In eastern Ukraine, where another gruelling winter is descending -- along with it a likely freeze in major frontline movements -- one Ukrainian soldier had a grim assessment of the conflict.
The 35-year-old fighting near the war-battered town of Bakhmut went further than comments from Ukraine's most senior military official, who conceded this week that the war with Russia had reached a stalemate.
"I've been saying that for some time now already. Step by step we're losing the war," the serviceman, who uses the call sign "Mudryi" (Wise), told AFP.
"The longer this static war continues, the worse it is for us," he said in a phone interview.
The frontline between the Ukrainian army and Russian forces occupying the east and south of the country has barely moved since last November, despite repeated Russian strikes and a Ukrainian counteroffensive.
Ukraine's General Valery Zaluzhny surprised observers of the invasion this week with an unusually candid assessment that the warring parties had reached a deadlock along the sprawling front.
"Just like in the First World War, we have reached the level of technology that puts us into a stalemate," he told the British magazine, The Economist.
"There will most likely be no deep and beautiful breakthrough."
- 'New approaches needed' -
The comments poured cold water on the highly-touted counteroffensive that Ukraine launched this summer after stockpiling Western weapons and training new recruits.
But the push gained little ground and AFP journalists found last month that Ukraine was still battling Russian forces in one key village it had claimed to recapture weeks earlier.

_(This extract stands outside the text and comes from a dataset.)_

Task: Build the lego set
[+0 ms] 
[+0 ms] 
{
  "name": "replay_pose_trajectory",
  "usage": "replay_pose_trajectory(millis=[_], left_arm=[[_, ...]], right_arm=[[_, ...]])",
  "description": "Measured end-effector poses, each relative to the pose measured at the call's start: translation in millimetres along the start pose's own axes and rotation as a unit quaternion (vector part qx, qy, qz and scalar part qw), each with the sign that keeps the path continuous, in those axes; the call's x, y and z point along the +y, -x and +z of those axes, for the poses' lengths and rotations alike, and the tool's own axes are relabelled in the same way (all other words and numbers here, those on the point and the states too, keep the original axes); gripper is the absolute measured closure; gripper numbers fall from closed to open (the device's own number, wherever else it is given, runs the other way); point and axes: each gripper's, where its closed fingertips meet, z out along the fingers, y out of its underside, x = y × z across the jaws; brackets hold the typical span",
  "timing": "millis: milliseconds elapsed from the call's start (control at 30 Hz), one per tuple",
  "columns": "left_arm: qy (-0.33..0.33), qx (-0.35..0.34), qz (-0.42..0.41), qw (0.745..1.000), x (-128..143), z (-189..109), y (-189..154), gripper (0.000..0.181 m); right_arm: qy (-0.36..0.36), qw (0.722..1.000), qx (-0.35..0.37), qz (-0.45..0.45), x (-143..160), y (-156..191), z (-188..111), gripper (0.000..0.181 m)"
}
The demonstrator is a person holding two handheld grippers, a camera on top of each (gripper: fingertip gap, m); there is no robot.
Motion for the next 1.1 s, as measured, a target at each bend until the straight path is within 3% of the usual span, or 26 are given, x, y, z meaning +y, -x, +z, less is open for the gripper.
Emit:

In response to Zaluzhny's comments, a senior Ukrainian official told AFP the country was facing a turning point, and would need to decide on a strategy on how to win the conflict with Russia.
Presidential aide Mykhailo Podolyak meanwhile conceded in turn that this period of fighting had run into "difficulties".
And Oleksiy Danilov, the head of Ukraine's security council, acknowledged that, "new approaches are needed."
Ukrainian forces have urged Western allies to provide F-16 fighters jets and long range missiles as infantry crash into deep Russian defensive lines they have struggled to penetrate.
"We have problems with too many issues. First, the quality of training for our soldiers. Second, we don't have enough weapons or artillery," a 33-year-old Ukrainian serviceman near Bakhmut told AFP.
"We're starved for artillery and it's getting worse," said the soldier, who goes by "Dan".
- 'Prepared for the worst' -
Zaluzhny however did win praise in some corners for outlining measures to break the impasse, including innovation in drone and anti-artillery technology and improved demining capacity.
Mykola Bielieskov, a Ukrainian military analyst, was optimistic and said Zaluzhny had outlined a fresh course path to success, should politicians in Kyiv and the West choose to follow it.
"In general there is consensus that Russia will not win and Ukraine will not lose," he said.
The Kremlin, responding to the interview, had a different take.
"No, it has not reached a stalemate," Kremlin spokesman Dmitry Peskov told reporters.
"Russia is steadily carrying out the special military operation. All the goals that were set should be fulfilled," he added, using the Kremlin's term for the war.
In Kyiv, residents of the capital praised Zaluzhny for telling the truth, and urged Ukrainian politicians to heed his words.
"We all hoped for the best, but we all prepared for the worst," said 19-year-old Krystyna walking near the iconic Maidan square with her mother.
And she warned against the consequences of not acting.
"All the guys and girls who died there, and all the civilians, and all the military, everything will have been in vain."